Wonder Woman: The CW Developing New TV Show

What Does Lynda Carter Think Of The CW's 'Wonder Woman' Project?
This illustration released by DC Comics shows an image Wonder Woman by artist Nicola Scott. Wonder Woman's new look ditches the famous red bustier, star-spangled hot pants and red knee-high boots and replaces them with black leggings and a motorcycle jacket. (AP Photo/DC Comics, Nicola Scott) NO SALES
This illustration released by DC Comics shows an image Wonder Woman by artist Nicola Scott. Wonder Woman's new look ditches the famous red bustier, star-spangled hot pants and red knee-high boots and replaces them with black leggings and a motorcycle jacket. (AP Photo/DC Comics, Nicola Scott) NO SALES

Wonder Woman could be spinning her way back to TV and people who have a unique attachment to the character are hopeful about the project.

According to Vulture, The CW is prepping a TV series following Wonder Woman's origin with a script from Allan Heinberg.

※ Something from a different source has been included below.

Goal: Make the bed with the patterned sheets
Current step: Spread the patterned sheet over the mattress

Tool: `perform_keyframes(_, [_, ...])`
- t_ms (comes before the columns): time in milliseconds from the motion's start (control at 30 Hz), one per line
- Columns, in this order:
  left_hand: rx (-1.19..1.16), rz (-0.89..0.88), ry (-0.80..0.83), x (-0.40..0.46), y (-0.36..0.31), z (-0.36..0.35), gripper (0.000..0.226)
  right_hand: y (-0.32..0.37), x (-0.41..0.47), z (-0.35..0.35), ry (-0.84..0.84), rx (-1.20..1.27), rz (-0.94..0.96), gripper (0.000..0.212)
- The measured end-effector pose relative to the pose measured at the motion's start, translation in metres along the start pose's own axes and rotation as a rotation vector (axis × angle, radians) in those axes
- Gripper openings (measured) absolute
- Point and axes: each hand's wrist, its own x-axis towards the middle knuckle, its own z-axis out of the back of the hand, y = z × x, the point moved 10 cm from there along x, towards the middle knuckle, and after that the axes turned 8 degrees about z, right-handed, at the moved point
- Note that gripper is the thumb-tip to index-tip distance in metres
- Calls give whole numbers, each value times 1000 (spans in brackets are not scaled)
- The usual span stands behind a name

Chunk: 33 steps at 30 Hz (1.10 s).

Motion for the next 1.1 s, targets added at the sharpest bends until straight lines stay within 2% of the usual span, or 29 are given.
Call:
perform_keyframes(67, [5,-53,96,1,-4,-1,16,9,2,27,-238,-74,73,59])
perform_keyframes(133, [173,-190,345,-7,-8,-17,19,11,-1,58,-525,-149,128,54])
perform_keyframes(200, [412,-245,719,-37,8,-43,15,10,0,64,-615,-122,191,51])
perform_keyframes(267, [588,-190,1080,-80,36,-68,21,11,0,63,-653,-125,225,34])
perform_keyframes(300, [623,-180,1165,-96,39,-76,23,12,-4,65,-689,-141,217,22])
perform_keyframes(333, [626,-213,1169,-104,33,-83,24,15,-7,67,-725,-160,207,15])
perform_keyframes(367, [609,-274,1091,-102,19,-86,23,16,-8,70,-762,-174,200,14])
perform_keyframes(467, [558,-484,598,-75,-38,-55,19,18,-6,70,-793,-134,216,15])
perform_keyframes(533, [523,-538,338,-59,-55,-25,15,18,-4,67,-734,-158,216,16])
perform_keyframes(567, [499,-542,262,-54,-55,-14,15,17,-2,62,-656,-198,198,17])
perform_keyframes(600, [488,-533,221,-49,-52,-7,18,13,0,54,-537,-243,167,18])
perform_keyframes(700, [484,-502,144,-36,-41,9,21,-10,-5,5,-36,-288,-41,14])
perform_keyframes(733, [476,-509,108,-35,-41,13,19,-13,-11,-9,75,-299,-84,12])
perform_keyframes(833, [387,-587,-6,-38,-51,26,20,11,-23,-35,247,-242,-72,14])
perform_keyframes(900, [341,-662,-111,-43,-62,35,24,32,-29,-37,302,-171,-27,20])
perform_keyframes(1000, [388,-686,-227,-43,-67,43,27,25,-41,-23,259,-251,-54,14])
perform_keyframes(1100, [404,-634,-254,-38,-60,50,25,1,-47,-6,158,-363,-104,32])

Currently titled "Amazon," the series would follow Diana as a young Amazon princess, before she becomes the superhero in the star-spangled shorts. Heinberg, whose TV credits include "Grey's Anatomy" and "The OC," also wrote "Wonder Woman" for DC Comics in 2007. The project is already at script point, but DC Comics has asked its talent not to comment on the potential new series.

Lynda Carter made Wonder Woman a TV icon in the 1970s when she starred as the Amazon princess for three seasons.

“I am delighted to hear this news," Carter told The Huffington Post when asked about the new CW project. "Wonder Woman is a fantastic, inspirational character who should be introduced to a new generation. I wish them great luck and look forward to seeing it on air."

This is the second time within a year that a Wonder Woman TV project took shape. In 2011, NBC tried its hand at a "Wonder Woman" TV series starring Adrianne Palicki in the title role. The David E. Kelley script was lampooned from the start and NBC passed on the pilot.

Phil Jimenez, who wrote and drew "Wonder Woman" for DC Comics from 2000-2003, told The Huffington Post he's hopeful about the project because Heinberg has a hand in developing the series.

"For a variety of reasons but many, I'd argue, that are rooted in deep-seated notions held about gender and sex, Wonder Woman can be a very difficult character to make commercially potent in comic books," Jimenez said in an email statement. "Wonder Woman is, after all, a woman with a capital 'W' -- always a trick with fanboys (and some fangirls, too), because of her mission statement, point-of-view and hyper-feminist origins, especially the one creator William Moulton Marston ascribed the original incarnation of the character years ago."

Jimenez said he hopes a TV show can explore Wonder Woman's history in a compelling manner while sticking to the elements that make the character iconic and "not just some proto-Xena." After writing the character for three years, Jimenez said he has some interesting insights about the character and her story, should DC or Heinberg want a little help.

"I particularly hope to see some sort of exploration of the long-standing relationship between the precocious Diana and her mother, the over-protective Queen Hippolyta; how a child raised in a mythological paradise becomes interested in anything but; and how Wonder Woman's near utopian upbringing affects her POV and what she brings to humanity as opposed to say, Batman's dark, dystopian one," he said. "And if anyone can manage the commercial needs of television as well as the tonal essentials of joy, hope, and empowerment-thu-action that make Wonder Woman 'Wonder Woman,' it's Heinberg."